EXERCISE PROMPT: Please write out, exactly as given, every line of the entries below up to and including the line with "white cup: 344,136 does not move".

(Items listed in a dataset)
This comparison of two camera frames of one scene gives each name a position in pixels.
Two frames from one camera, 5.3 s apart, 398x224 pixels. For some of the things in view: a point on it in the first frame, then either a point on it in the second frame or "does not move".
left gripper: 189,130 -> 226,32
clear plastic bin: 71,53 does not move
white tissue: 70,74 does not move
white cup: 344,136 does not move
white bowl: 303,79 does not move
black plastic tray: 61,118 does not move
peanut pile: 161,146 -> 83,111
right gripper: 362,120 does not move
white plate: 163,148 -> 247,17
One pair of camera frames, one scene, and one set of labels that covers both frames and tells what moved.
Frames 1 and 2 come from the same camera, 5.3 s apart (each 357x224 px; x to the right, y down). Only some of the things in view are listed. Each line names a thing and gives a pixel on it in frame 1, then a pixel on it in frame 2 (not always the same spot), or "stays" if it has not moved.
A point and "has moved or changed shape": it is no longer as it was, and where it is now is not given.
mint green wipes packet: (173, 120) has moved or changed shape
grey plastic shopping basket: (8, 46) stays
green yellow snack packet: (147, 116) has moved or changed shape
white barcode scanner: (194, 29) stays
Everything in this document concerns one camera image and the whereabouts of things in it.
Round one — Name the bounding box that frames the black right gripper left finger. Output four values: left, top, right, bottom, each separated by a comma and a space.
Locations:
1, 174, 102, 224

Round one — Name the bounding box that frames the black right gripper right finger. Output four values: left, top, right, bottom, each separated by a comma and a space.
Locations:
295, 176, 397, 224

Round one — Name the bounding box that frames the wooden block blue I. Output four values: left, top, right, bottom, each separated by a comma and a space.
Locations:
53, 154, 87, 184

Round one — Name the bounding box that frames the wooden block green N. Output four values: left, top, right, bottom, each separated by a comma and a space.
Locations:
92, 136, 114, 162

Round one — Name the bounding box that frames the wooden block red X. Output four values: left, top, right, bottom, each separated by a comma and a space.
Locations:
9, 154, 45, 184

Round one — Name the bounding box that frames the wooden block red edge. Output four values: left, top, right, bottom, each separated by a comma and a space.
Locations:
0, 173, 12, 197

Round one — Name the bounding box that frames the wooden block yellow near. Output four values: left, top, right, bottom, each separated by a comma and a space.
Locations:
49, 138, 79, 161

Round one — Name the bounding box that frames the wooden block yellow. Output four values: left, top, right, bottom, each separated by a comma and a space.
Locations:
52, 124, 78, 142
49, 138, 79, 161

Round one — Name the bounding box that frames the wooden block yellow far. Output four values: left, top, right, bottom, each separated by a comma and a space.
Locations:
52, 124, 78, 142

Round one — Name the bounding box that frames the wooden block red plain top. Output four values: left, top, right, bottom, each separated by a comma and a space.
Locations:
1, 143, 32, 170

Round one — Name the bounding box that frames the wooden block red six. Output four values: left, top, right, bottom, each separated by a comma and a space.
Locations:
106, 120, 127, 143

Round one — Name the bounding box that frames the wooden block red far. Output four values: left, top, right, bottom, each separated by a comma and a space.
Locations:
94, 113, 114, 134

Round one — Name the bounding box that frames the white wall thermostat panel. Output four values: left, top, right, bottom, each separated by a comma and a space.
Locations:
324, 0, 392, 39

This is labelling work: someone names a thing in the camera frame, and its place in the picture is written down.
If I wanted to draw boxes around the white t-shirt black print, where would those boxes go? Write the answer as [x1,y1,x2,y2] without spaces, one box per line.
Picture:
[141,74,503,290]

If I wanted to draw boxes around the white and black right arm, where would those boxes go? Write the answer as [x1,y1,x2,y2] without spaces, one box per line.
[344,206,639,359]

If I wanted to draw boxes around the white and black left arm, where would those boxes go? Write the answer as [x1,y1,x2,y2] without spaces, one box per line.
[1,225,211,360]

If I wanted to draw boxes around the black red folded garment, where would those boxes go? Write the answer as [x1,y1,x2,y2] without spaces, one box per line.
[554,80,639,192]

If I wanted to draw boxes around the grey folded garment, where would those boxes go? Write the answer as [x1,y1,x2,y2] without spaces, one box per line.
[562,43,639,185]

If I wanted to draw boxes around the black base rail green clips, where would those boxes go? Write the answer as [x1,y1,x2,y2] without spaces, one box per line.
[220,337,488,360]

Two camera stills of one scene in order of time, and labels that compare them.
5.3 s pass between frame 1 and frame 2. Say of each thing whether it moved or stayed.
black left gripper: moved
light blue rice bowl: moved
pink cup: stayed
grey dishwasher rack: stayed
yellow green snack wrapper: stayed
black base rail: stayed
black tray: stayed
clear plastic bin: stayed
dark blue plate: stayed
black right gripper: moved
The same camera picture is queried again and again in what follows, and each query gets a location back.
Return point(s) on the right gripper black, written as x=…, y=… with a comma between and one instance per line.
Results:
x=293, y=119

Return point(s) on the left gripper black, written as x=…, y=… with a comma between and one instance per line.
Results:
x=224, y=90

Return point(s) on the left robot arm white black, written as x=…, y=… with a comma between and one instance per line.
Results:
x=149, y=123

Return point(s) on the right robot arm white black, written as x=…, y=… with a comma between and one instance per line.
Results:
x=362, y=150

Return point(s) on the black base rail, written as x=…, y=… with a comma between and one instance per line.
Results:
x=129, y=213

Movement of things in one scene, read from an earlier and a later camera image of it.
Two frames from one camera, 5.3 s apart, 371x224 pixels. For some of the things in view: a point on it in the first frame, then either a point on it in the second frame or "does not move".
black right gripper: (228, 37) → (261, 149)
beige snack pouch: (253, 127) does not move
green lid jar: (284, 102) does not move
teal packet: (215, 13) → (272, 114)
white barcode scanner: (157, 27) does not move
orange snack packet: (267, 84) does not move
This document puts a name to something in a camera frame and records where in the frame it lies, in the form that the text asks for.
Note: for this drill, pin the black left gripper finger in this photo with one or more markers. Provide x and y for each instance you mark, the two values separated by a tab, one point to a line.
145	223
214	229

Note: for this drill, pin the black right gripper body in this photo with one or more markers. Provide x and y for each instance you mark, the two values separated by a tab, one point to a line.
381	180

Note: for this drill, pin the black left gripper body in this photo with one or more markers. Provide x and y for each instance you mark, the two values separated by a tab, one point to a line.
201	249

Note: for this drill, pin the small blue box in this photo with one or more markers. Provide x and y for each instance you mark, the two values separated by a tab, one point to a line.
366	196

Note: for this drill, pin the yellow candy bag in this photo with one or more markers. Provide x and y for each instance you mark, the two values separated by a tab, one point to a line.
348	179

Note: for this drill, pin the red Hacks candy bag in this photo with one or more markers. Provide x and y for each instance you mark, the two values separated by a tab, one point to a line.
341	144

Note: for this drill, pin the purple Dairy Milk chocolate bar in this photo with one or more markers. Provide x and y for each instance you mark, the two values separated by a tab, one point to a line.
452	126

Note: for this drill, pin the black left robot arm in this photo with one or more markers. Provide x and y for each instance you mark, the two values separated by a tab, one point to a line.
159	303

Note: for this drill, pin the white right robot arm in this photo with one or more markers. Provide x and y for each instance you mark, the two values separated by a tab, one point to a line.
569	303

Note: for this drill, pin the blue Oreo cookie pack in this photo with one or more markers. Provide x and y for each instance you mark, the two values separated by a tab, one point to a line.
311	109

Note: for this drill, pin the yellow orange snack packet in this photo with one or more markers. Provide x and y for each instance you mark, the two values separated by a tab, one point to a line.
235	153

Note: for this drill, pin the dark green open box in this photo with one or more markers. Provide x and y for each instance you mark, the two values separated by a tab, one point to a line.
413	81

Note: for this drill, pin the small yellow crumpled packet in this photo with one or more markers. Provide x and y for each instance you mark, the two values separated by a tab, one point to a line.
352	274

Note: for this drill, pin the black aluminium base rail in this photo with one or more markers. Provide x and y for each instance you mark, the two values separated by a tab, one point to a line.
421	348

TASK RESPONSE:
This comparison of two camera frames of one scene gives each name a position in pixels.
Two frames from one camera, 5.3 s apart, 398x224 pixels. For some of the things in view: a point on it in the first frame, then either a point on it in the second frame or "does not move".
left gripper: 189,130 -> 226,32
clear plastic bin: 71,53 does not move
white tissue: 70,74 does not move
white cup: 344,136 does not move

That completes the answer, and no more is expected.